Countless Wenzhou tycoons have built up business empires, forming the first generation of private entrepreneurs. The term "Wenzhou bosses" has long been associated with affluence among Chinese people.

The city's annual GDP has increased more than 400 times in 40 years - from a humble 1.32 billion yuan ($193 million) in 1978 to 545.32 billion yuan in 2017.

In some cities in China, State-owned companies and government investment account for a significant proportion of growth. In Wenzhou, more than 80 percent of GDP is contributed by the private sector, with 99 percent of all businesses in the city being privately run, according to local government statistics.

Lin Lei owns Riseyearn Electric, a small manufacturer of parts for circuit breakers - just one among the 223,000 private companies in the city. His parents started the business with five workers in their family workshop 10 years ago. Now it employs 50 people with an annual revenue of around 30 million yuan.

Lin's parents had not thought about moving their factory before Lin told them that the local government planned to build industrial parks designed for small and micro enterprises.

He applied to a park in Yueqing, a county-level city in Wenzhou that is home to more than half of the country's production of low-voltage electrical apparatus.

"We spent some money to automate our assembly line to cut labor costs as we moved into the new factory earlier this year," Lin said.
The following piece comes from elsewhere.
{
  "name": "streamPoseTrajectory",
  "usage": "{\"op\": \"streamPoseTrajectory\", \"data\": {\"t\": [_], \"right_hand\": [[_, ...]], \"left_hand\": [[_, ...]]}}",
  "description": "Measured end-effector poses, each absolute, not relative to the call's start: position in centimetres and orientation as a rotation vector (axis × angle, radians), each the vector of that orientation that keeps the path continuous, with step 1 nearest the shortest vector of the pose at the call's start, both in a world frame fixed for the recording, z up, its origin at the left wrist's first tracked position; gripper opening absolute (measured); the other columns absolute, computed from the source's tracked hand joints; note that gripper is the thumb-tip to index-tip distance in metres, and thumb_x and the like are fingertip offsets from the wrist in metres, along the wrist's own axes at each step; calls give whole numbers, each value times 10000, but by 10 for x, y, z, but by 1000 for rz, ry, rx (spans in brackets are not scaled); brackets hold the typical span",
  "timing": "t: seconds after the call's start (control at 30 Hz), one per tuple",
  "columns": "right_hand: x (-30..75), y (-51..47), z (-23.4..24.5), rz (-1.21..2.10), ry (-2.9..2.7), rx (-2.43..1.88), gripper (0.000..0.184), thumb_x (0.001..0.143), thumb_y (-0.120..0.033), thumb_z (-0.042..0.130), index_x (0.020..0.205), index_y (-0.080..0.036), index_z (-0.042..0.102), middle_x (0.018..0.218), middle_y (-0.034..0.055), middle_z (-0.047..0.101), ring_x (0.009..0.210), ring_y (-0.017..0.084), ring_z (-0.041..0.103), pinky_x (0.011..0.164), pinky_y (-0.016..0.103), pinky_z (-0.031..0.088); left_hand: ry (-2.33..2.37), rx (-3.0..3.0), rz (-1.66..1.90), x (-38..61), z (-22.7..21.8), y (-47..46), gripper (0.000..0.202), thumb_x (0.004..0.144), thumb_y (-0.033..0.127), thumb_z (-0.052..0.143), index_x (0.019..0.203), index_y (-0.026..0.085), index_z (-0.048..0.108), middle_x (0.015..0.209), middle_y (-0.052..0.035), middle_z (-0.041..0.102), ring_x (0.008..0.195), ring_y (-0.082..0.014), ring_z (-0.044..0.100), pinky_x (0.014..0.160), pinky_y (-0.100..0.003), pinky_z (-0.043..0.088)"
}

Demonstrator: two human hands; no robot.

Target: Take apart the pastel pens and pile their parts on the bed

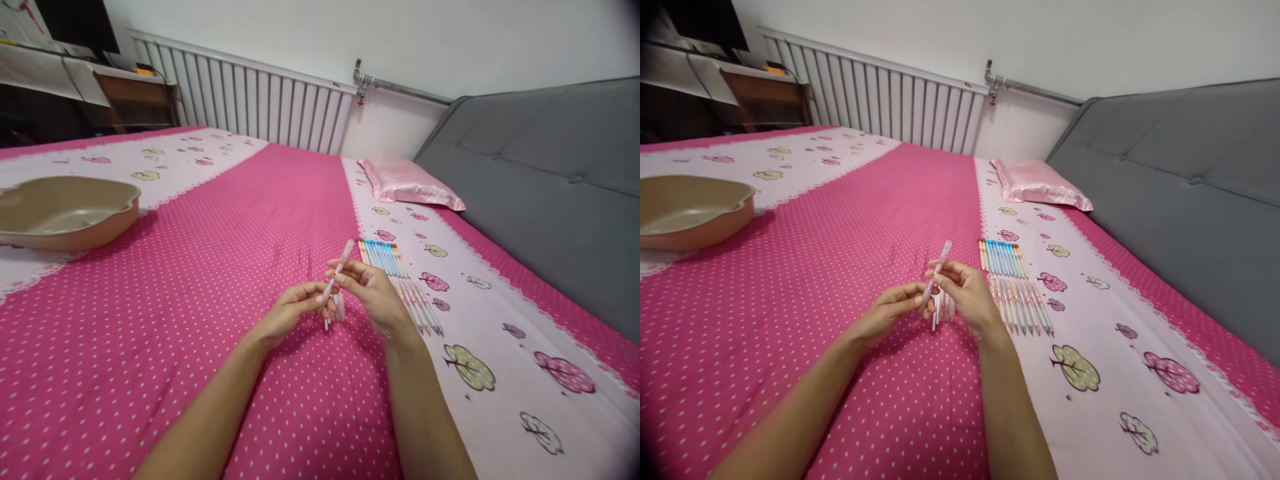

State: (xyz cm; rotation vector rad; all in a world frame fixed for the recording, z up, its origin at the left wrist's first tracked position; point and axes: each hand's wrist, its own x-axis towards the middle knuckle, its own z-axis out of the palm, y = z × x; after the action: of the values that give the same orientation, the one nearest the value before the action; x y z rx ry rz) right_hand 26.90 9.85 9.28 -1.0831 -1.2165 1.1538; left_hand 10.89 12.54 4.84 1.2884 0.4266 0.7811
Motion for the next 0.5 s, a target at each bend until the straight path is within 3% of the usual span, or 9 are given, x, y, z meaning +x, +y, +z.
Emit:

He added he expects a 30 percent rise in production after the upgrade.

The industrial park screens enterprises' applications against a strict set of criteria, including the company's size, innovation ability and future development plans, and provides companies with cheaper land, standard factory plants and better financial services.

According to a three-year action plan to boost growth among small and micro enterprises, Wenzhou will build 142 such parks by 2020.

As most of the small enterprises in Wenzhou have grown from the grassroots level, the market is fragmented and many still operate as mom and pop, family-run factories.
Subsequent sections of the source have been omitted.